Felaket sonrası asıl dikkat edilmesi gereken, gerçek suçluların sorumluluklarını örtbas etmek için felakete en zayıf halde yakalananları hedef gösterme çabalarıdır. Bölgedeki göçmenleri hedef gösterenler, gerçek suçluların sorumluluklarını gizlemeye çalışıyorlar, unutmayın! Kadınlara, yoksullara, yaşlılara, göçmenlere, LGBT’lere yönelik hedef göstermelere kanmayın. Yakınlarını kaybetmiş, çaresiz, aç susuz kalmış, barınacak yer bulamayanların manevi sığınma ihtiyaçlarını sömürmeye ve buradan hem suç saklama hem güç devşirme peşinde olanları ifşa edin.
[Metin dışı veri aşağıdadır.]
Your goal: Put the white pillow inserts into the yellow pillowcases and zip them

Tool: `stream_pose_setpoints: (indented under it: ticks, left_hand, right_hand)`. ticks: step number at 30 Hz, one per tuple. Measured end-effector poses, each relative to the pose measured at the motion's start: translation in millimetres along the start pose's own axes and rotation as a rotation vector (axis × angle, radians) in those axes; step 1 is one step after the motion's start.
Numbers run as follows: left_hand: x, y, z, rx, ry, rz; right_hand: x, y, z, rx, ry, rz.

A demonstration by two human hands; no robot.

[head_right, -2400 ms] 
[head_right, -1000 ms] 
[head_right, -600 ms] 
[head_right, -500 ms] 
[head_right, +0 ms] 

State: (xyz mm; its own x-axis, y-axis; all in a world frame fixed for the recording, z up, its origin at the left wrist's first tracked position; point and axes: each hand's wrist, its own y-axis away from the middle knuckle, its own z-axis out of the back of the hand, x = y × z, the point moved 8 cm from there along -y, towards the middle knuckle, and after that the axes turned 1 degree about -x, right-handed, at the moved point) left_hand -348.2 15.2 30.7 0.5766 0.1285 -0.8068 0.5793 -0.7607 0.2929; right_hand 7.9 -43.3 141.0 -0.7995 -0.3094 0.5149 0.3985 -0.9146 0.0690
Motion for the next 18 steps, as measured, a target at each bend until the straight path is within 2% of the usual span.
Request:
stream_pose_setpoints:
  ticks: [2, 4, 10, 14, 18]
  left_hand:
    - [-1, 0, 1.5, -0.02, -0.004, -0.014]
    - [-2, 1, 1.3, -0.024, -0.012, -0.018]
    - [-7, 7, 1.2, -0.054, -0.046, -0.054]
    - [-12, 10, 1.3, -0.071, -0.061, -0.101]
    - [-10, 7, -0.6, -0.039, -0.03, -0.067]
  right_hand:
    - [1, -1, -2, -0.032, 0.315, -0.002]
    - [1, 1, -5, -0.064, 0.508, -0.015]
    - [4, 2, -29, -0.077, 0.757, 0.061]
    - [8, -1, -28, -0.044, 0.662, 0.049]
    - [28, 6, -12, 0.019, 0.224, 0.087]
Felaket sonrasında hayatta kalanların felaket öncesindeki inançlarına, politik düşüncelerine, ahlaki seçimlerine dönmelerini kimse beklemesin. Orada ve tüm ülkede yeni bir dönem başlayacak. Ülke olarak depremzedeyiz evet ama deprem bölgesindekilerle bütünleşebilirsek yaralarımızı sarabileceğiz.
Hepimizi politik seçimlerimiz ve seçimlerimizi belirleyen politik yapılar iyileştirecek. Ya özgürleştirici bir iyileşme ya da örselenmiş bir hasta olarak kalma hali.

İyileşmek mi istiyoruz, haydi politik eyleme!